Macrophages can be identified via specific transcription factors that control tissue-tailored transcriptional programs and allow the cells to adopt extremely tissue-specific functions. An elegant example is the identification of GATA-6 as master regulator of the peritoneal-specific gene transcriptional program. By comparing the transcriptome of various tissue macrophages including those from lung, liver, adipose tissue and peritoneum [90], the authors identified a set of genes controlled by GATA-6 specifically expressed in peritoneal macrophages. Using a similar approach, we have re-analysed their dataset to pinpoint ATM-specific genes leading to the identification of transforming growth factor (TGF)β and IL-4 as important upstream regulators. The identification of anti-inflammatory upstream regulators in ATMs isolated from lean animals is not surprising, yet it does demonstrate the usefulness of this approach. Comparing transcriptional regulators of ATMs during various conditions may bypass the rather complex quest for responsible triggers, and may help to unravel important pathways and molecules that underlie the distinct metabolic, inflammatory and functional traits of ATMs as a consequence of multiple triggers present in lean vs obese adipose tissue.

Because of the high versatility of macrophages, which have a phenotype largely dependent on their environment, conclusions solely based on in vitro studies should be taken with caution. Rather, in vivo profiling of macrophage phenotype via several techniques, including metabolomics and transcriptomics, and identification of key regulators of distinct macrophage phenotypes, residing in different adipose tissue depots and/or during the development of obesity and insulin resistance in both humans and mice, will advance our knowledge on adipose tissue biology. Determining a causal relationship between triggers, a switch in the metabolic and inflammatory status of ATMs and ATM function will be an important challenge. This information will be crucial for our understanding of initial triggers that ultimately link obesity to adipose tissue inflammation and the development of insulin resistance, and might provide us with future therapeutic targets. An overview of stressors that may determine the phenotype of ATMs in lean vs obese conditions and the subsequent consequences for adipose tissue function are shown in Fig. 1.

Fig. 1
figure 1

Overview of the different stressors that shape ATM function in lean vs obese adipose tissue

Limiting adipose tissue inflammation by targeting macrophage metabolism

The presence of adipose tissue inflammation translates the development of obesity into insulin resistance and type 2 diabetes. Macrophages play a key role in maintaining adipose tissue homeostasis, yet fuel adipose tissue inflammation upon the development of obesity.

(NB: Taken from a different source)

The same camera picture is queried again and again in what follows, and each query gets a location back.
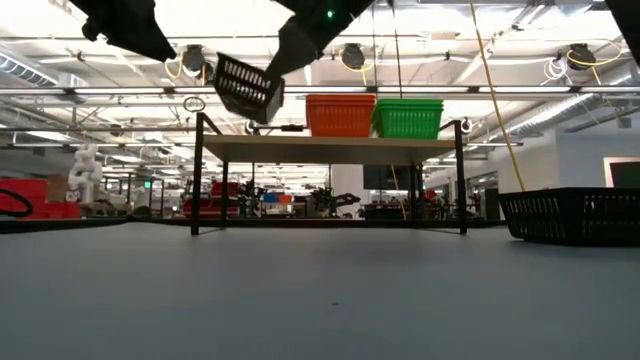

Current efforts to unravel adipose tissue-specific functions of macrophages have revealed an essential role in lipid buffering for ATMs, alongside their more conventional functions such as clearing cellular debris and participating in tissue immune surveillance to maintain homeostasis. Importantly, both in lean and obese adipose tissue, lipid storage by macrophages prevents spillover into the circulation. However, the metabolically activated macrophage that resides in obese adipose tissue appears to be continuously exposed to an overabundance of lipids. Chronic lipid overloading of ATMs translates into a proinflammatory phenotype and may drive dysfunction of ATMs, ultimately fuelling the inflammatory traits of obese adipose tissue.

This new knowledge might shift intervention approaches away from targeting the inflammatory traits of ATMs, towards targeting their metabolic programming. Interventions aimed at increasing metabolic capacity might be used to reprogram macrophage metabolism, allowing macrophages to cope with metabolic challenges during obesity, in order to maintain adipose tissue homeostasis.